Charge Nurses

Specialties Neuro

Published

Do you use Charge Nurses on your unit? If so, what are their responsibilities? Do they carry patients as well? Who fills this role?

On a good unit the charge nurse is available for every staff member, she will assist with orders, call lab results while you finish meds, answer lights, check the acuity, keep track of empty bed, admissions, settle problems with families or staff. Sometimes she takes a outpatient just there for a specific IV or IM med. On a bad unit, like the one I last worked the charge nurse sat at the desk or in the HN office and did nothing all day. Reports she was assigned to do were added onto the staff nurse, outpatient procedures were added onto the staff nurse, disputes with pharmacy, transport, xray were added onto the staff nurse. She was always going to a lunch meeting that lasted 2 hours, so we could not count on getting a lunch, when we charge the no lunch she was angry and stated she left the floor well staffed to cover this period. Sure she did, if you say 2 or 3 RN's for 32 was adequate. It takes experience, cool thinking, fairness and a good work ethic to be a good charge nurse. Today they seem to be few and far between.

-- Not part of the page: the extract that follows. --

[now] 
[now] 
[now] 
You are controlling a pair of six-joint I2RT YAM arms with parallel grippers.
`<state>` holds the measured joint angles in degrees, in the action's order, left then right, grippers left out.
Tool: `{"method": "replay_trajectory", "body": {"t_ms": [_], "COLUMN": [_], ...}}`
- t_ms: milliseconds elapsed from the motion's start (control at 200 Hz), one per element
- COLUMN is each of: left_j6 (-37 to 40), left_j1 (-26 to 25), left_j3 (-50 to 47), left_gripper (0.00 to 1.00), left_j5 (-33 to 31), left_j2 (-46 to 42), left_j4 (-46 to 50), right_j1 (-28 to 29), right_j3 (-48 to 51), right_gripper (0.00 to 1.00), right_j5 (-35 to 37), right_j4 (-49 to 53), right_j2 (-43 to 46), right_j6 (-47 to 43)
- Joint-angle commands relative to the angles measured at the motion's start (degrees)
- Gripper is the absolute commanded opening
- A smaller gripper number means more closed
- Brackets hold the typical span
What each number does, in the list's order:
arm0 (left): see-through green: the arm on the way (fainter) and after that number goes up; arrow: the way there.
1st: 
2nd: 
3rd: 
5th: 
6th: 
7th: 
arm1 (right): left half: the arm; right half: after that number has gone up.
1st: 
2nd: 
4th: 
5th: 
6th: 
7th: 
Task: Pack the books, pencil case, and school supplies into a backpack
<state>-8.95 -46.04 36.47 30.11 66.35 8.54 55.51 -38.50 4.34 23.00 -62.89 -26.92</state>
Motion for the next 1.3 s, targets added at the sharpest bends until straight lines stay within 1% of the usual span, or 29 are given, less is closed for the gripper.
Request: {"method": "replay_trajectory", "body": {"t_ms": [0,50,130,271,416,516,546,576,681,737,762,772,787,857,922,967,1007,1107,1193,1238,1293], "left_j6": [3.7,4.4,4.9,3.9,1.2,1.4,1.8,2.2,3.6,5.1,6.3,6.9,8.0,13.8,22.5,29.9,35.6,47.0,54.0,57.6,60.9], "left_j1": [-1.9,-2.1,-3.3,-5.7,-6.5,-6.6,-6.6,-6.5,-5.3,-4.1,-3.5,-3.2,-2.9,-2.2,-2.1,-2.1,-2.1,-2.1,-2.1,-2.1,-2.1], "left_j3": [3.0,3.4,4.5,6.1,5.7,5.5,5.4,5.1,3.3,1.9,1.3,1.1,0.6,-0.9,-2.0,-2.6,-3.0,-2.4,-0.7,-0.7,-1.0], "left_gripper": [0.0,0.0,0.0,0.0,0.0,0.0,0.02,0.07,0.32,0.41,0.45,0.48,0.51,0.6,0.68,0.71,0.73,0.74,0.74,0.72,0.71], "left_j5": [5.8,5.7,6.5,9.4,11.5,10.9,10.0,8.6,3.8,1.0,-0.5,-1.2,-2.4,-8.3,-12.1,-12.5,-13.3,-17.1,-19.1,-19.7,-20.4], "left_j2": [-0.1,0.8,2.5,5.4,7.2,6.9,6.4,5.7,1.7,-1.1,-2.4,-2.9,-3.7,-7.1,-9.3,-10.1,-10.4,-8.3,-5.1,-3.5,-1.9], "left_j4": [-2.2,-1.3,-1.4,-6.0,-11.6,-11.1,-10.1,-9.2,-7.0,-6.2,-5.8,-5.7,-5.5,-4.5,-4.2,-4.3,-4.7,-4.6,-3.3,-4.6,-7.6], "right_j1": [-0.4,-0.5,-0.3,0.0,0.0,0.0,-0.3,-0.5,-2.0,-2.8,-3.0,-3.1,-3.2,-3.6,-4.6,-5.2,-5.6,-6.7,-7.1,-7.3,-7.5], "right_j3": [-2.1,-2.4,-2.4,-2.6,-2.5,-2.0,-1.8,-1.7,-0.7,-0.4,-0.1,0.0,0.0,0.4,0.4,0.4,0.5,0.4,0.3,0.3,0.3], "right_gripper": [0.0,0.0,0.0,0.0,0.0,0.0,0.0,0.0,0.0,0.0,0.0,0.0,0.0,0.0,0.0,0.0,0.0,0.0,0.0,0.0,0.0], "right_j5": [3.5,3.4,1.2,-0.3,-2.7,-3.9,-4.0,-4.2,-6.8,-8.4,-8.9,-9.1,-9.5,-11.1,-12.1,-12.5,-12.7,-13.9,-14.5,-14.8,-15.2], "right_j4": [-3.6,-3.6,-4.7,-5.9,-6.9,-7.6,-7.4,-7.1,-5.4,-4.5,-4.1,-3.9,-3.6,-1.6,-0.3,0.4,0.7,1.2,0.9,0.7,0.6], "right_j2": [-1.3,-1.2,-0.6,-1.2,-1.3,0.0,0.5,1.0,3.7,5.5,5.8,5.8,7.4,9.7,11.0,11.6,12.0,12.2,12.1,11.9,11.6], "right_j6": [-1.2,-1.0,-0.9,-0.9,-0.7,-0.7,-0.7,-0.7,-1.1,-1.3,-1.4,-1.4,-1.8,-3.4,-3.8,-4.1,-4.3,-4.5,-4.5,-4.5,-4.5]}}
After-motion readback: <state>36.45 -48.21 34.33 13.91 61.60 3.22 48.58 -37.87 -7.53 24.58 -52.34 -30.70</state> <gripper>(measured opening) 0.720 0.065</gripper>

In the facility I work at, I am the charge nurse of my unit from 7p-7a. But I pass meds, chart, start IV's, g-tubes, treatments, answer call lights, take off orders, changeovers............you name it! Mostly handle squabbles between CNA's......love that part!!!:rotfl:

Since this is in the Neuro Intensive Care forum I assume the OP is asking about this setting.

If there is a secretary and all staff are equally competent and are teamplayers, there is little need for a charge nurse in an ICU IMO.

Lots of hospitals DO utilize charge nurses as 'resources' for less experienced staff, and keep the unit running smoothly, assist with procedures, do QA, supervise etc. When I did critical care charge I also kept an eye on monitors and managed the phones (we never had a secretary or monitor tech.)